Dengan begitu setiap tarikan nafas orang yang melakukan I’tikaf akan dapat merasakan bahwa manusia itu kecil di hadapan Tuhannya. Merasa tak berdaya dibanding dengan kebesaran Tuhan yang mencipta dan mengatur kosmos semesta ini. Jadi yang besar itu hanya Tuhan. Bukan manusia, sekalipun berpangkat maupun berharta atau berlimpah dunia. Mengapademikian ? Karena ia mengetahui jika penya jabatan, itu hanyalah titipan Tuhan yang sebentar lagi akan diambil kembali oleh yang menitipkannya. Kalau ia punya harta kekayaan, maka ia sadar bahwa harta itu juga titipan. Pemilik yang hakiki adalah Yang Maha pemberi adan Maha Pemurah, yaitu Allah swt. Lantas bagaimana dengan hak manusia ?

Hak manusia hanya berhak memanfa’atkan. Berhak menikmati tanpa harus merusak.

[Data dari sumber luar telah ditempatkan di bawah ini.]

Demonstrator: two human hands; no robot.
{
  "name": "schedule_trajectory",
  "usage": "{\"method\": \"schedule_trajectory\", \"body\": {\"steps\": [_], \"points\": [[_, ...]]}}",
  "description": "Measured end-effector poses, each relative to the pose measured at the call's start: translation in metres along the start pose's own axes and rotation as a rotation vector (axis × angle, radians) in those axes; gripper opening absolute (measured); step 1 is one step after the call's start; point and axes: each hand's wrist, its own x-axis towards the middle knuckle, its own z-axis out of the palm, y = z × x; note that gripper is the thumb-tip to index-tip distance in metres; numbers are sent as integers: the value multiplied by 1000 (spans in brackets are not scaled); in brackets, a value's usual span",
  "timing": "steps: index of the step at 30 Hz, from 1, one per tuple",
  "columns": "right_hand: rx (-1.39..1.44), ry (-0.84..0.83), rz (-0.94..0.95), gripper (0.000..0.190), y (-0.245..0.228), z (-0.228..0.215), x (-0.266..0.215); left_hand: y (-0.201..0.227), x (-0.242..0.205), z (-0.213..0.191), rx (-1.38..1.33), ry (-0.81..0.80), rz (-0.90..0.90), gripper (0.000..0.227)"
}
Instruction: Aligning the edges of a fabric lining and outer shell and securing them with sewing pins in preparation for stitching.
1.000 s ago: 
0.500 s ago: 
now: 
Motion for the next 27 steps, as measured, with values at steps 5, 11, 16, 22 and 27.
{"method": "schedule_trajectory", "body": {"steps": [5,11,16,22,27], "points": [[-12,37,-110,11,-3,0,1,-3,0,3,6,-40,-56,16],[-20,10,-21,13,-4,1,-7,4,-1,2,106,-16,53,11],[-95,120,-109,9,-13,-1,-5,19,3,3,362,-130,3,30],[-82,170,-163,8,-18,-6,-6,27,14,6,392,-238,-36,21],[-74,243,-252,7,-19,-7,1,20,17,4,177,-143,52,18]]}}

Maka Allah swt. juga memberi tahu kepada kita bahwa kepemilikan harta dunia itu hanya kamuflase. “Wamal-hayatud dun ya illa mata’ul ghuruur”, tiadalah kehidupan dunia itu kecuali hanya tipuan belaka.” Artinya kesengan dunia hanya sesa’at, tidak abadi. Maka dari pemahaman itulah seseorang yang lulus dalam I’tikafnya akan merasa senasib dan sepenanggungan dengan orang-orang lain yang ada di sekitarnya. Karena pemahaman inilah , maka ia hormat pada orang lain. Bisa memahami keberadaan orang lain dan bisa bekerja dengan orang lain. “Lita’arafuu”, untuk saling kenal dan “ta’awun”, saling Bantu membantu untuk memenuhi kebutuhan hidupnya. Jadi semakin toleran terhadap orang lain. Karena merasa saling menyangi dan disayangi.

Semoga puasa yang kita lakukan selama Ramadlan kali ini dapat mendorong kita untuk mengakhirinya dengan ber-T’ikaf di masjid-masjid. Guna menyempurnakan ibadah kita, sehingga meraih derajat taqwa yang sebenar-benarnya. Wallahu a’lam bis shawab.